### PROBLEM DETAILS
If a line of the listing contains the string "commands", return that line.

□ □ □ □

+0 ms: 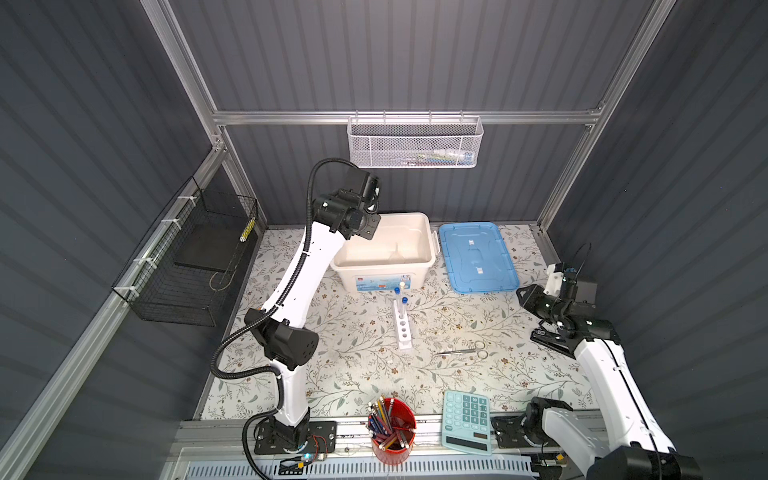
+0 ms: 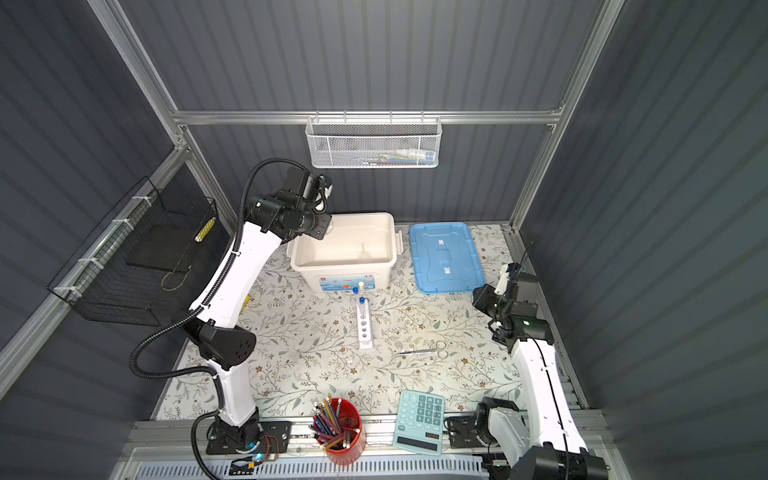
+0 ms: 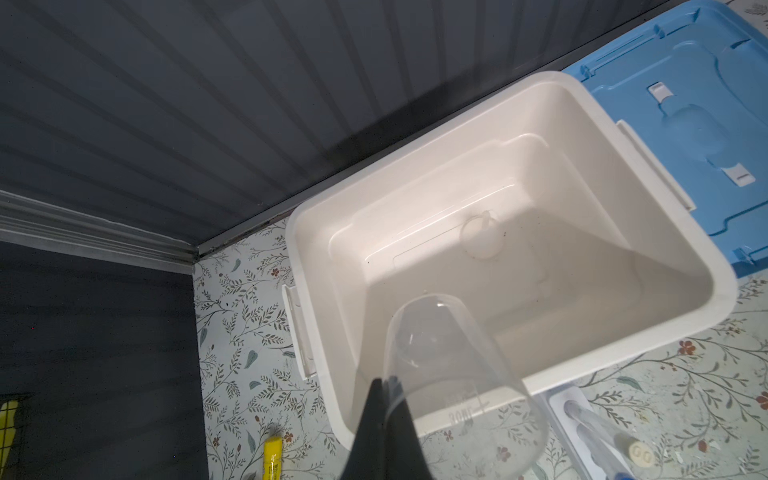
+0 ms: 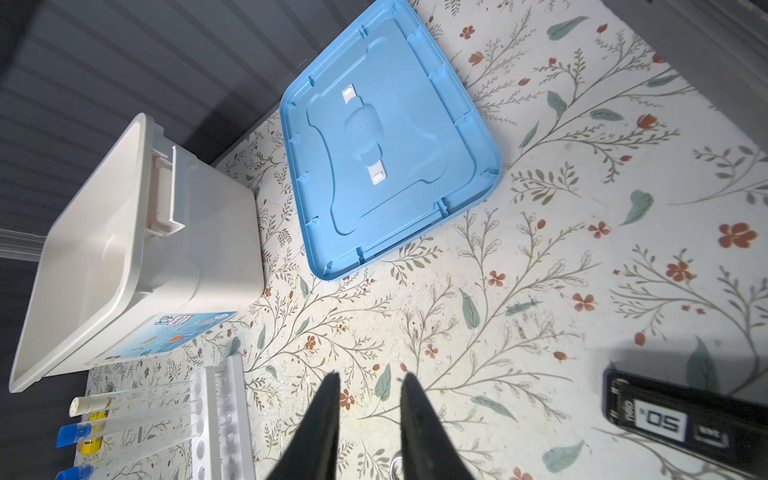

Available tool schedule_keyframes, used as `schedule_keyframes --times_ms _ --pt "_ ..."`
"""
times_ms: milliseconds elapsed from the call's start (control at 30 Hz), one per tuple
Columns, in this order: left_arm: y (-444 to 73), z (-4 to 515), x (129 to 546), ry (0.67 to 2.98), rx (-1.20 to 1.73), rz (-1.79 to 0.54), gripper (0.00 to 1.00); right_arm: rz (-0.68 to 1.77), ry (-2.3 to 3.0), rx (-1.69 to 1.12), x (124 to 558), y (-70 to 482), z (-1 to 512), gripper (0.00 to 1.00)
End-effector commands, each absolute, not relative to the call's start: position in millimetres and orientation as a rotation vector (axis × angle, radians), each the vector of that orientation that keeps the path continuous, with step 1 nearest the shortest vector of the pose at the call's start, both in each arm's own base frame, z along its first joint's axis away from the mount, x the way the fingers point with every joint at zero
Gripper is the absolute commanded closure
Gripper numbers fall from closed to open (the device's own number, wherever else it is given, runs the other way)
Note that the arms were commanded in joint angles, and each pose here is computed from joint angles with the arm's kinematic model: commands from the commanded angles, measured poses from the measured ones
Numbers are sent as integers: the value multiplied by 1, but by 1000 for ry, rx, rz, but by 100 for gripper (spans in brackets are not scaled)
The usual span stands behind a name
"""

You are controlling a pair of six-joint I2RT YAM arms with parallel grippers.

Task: Organize the chemistry lab equipment
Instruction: 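Lift the beaker with the left gripper and carry it over the cream bin, then lower the beaker into the cream bin and open the left gripper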

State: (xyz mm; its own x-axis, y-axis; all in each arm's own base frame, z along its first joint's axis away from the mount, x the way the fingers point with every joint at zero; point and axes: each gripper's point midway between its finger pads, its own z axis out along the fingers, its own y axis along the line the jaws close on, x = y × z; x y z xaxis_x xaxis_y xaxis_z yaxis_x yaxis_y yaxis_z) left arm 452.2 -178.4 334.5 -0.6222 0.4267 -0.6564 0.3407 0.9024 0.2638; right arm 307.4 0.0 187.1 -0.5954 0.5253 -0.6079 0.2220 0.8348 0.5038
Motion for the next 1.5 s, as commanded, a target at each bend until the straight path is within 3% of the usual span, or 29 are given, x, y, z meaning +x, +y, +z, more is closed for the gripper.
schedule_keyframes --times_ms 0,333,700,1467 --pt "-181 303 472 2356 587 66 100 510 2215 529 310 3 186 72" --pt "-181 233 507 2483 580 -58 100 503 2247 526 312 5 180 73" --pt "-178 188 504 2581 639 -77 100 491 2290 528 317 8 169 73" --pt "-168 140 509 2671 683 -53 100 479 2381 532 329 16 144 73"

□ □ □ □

### ANSWER SECTION
End-effector commands, each absolute, not relative to the call's start: position in millimetres and orientation as a rotation vector (axis × angle, radians), each the vector of that orientation that keeps the path continuous, with step 1 nearest the shortest vector of the pose at the call's start, both in each arm's own base frame, z along its first joint's axis away from the mount, x the way the fingers point with every joint at zero
Note that the arms were commanded in joint angles, and each pose here is computed from joint angles with the arm's kinematic model: commands from the commanded angles, measured poses from the measured ones

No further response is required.